• _Your goal_
Reproduce exactly the lines of the listing from the one containing "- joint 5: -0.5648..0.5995" to its final line, both included.

• _Data segment_

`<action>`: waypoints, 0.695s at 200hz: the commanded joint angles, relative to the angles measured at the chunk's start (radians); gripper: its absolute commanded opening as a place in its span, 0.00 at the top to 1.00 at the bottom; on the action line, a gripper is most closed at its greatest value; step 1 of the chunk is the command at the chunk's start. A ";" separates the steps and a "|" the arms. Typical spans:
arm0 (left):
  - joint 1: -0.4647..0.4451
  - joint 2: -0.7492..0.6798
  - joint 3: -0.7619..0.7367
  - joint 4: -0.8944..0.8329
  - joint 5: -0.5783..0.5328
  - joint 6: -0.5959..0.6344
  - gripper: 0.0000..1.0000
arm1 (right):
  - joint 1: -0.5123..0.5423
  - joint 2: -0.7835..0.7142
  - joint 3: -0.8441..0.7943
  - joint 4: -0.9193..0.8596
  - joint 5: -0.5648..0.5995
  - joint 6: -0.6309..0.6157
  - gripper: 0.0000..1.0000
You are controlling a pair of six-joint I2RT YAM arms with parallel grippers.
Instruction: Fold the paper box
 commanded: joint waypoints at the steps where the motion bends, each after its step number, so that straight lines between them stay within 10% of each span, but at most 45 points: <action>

• _Completed task_
  - joint 5: -0.5648..0.5995
  - joint 6: -0.6309..0.6157
  - gripper: 0.0000..1.0000
You are controlling a pair of six-joint I2RT YAM arms with parallel grippers.
Instruction: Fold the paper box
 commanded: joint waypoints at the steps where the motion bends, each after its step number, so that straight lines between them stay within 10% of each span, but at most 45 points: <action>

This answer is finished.